Daily fraud update: 17th December

Chris Lee

Mumbai police arrest man in connection with vast fraud claims

Police in the Indian city of Mumbai have arrested a man from Surat over claims that he created and attempted to profit from a range of fake companies.

Tejas Desai, who was the director of Vastram Creations, was also accused of avoiding Input Tax Credit.

Overall, he stands accused of making profits of 41 crore rupees – equivalent to £4.3m, or around $5.7m – as part of the alleged scam.

He is accused of having created a range of fake invoices in order to get the tax credit.

There is an alleged foreign exchange fraud dynamic to the situation too.

Desai is accused of using forex dealers as part of a web of tricks to conceal his real activities.

He is also accused of incorporating commission agents, custom house officers and more.

According to local press, he has admitted to the crimes – and also owned up to destroying evidence.

He will now face two weeks in custody as the investigation is prepared.

The case continues.

CipherTrace: billions of “traceless” crypto transactions

International crypto intelligence firm CipherTrace has hit the headlines again after a section of a recent report gained traction.

The report found that around $2bn worth of digital currency which goes through major US financial services firms ends up “traceless”.

The report, which was based on an analysis of how well “know your customer” and “anti money laundering” policies are put into place, found that some institutions do not have a proper framework in place in this regard.

According to CipherTrace, the main reason for this is that while the relevant technology does exist, it is not used on a regular enough basis.

As a result, it becomes difficult for even big firms to properly know their customers – and it is hard for them to detect and categorise transactions properly.

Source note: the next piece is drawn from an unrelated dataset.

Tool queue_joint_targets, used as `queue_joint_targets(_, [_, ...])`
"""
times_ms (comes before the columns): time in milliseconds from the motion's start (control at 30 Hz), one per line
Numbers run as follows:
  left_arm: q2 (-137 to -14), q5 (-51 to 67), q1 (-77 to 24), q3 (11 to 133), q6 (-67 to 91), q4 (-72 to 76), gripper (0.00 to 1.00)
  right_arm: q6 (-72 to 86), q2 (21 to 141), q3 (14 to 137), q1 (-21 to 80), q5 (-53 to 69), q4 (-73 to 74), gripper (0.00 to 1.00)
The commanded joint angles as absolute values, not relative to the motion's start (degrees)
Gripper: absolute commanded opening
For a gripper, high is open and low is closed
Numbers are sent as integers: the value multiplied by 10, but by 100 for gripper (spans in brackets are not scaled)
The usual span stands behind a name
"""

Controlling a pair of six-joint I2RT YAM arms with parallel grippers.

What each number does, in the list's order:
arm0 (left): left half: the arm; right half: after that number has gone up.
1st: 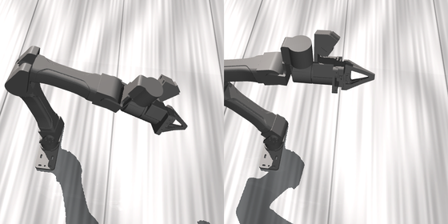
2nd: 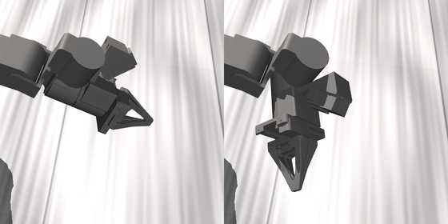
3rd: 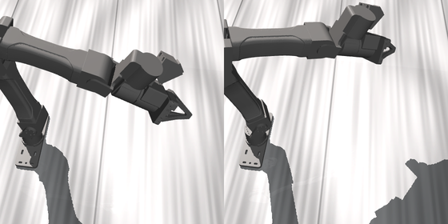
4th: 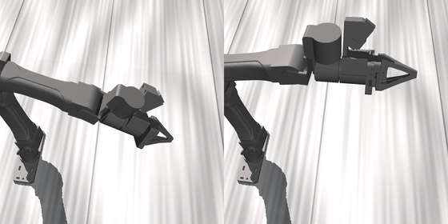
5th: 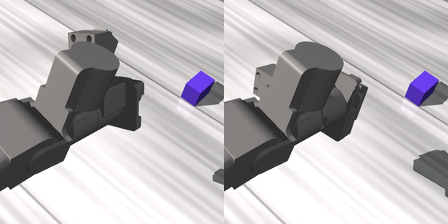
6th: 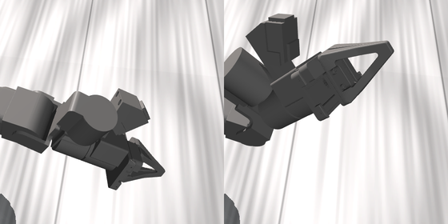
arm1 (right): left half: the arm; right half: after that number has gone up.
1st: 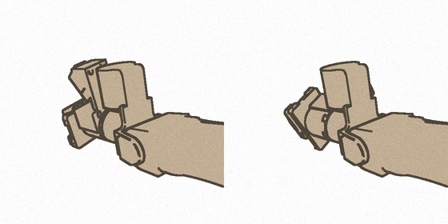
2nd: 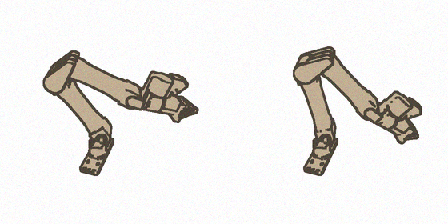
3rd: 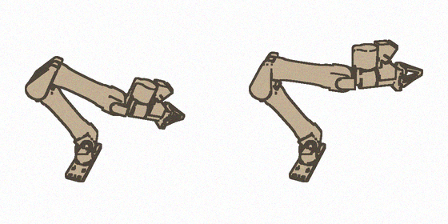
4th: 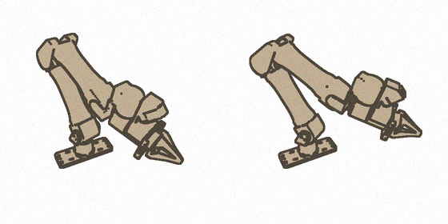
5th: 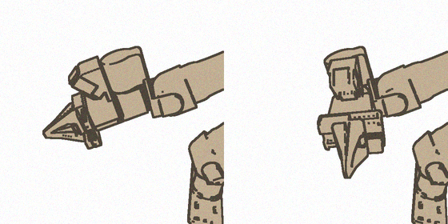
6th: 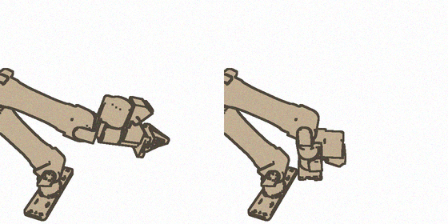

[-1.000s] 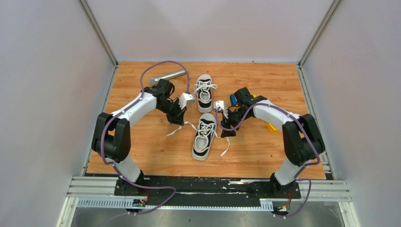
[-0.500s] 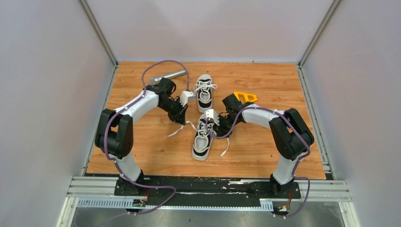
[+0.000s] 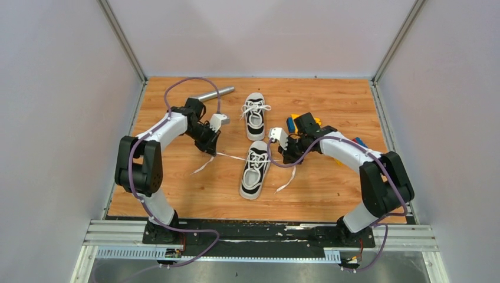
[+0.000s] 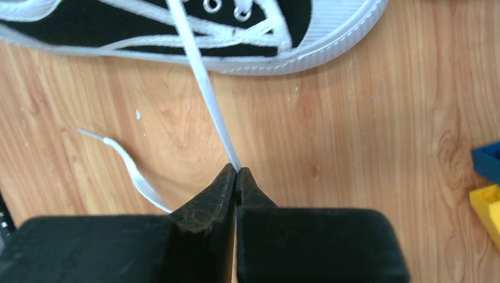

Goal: Tie the shoes
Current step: Wrap the shoelace around the shoelace.

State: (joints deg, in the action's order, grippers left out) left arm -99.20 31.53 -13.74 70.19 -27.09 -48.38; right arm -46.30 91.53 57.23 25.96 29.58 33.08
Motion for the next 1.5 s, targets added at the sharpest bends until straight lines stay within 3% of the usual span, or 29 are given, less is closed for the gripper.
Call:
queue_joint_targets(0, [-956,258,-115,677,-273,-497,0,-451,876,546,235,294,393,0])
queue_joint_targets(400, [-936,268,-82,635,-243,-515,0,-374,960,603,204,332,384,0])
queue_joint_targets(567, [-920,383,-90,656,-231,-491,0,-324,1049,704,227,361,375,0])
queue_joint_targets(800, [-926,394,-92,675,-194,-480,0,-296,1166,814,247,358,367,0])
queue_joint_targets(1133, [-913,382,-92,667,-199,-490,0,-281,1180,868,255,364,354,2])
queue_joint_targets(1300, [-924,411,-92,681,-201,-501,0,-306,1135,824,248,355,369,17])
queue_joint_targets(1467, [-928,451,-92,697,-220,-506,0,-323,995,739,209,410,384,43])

According to Dave Jevans, who serves as CEO of CipherTrace, this could leave organisations “exposed”.

“Financial institutions are exposed to cryptocurrency-related risks because they have no way to detect underlying threats”, he said.

He also highlighted the way in which international rules from the Financial Action Task Force could change the situation – especially in regard to “privacy coins”, which are crypto coins designed to keep transactions confidential in the face of regulatory changes.

“In anticipation of the new FATF AML regulations, many cryptocurrency exchanges have preemptively jettisoned their privacy coins; yet, 32 percent of exchanges, including those determined to have weak KYC, still have privacy coins listed”, the report was quoted as saying.

Ultimately, the report struck a pessimistic tone, and made the implication that scammers were simply moving to other modes of crypto fraud – or at least other ways of instituting “traceless” transactions – whenever their current mode was cracked down on.

“Ciphertrace had previously speculated that the shift from outright thefts to exit scams and other frauds perpetrated by insiders indicated that crypto exchanges had begun to adequately invest in hardening their IT infrastructures”, it said.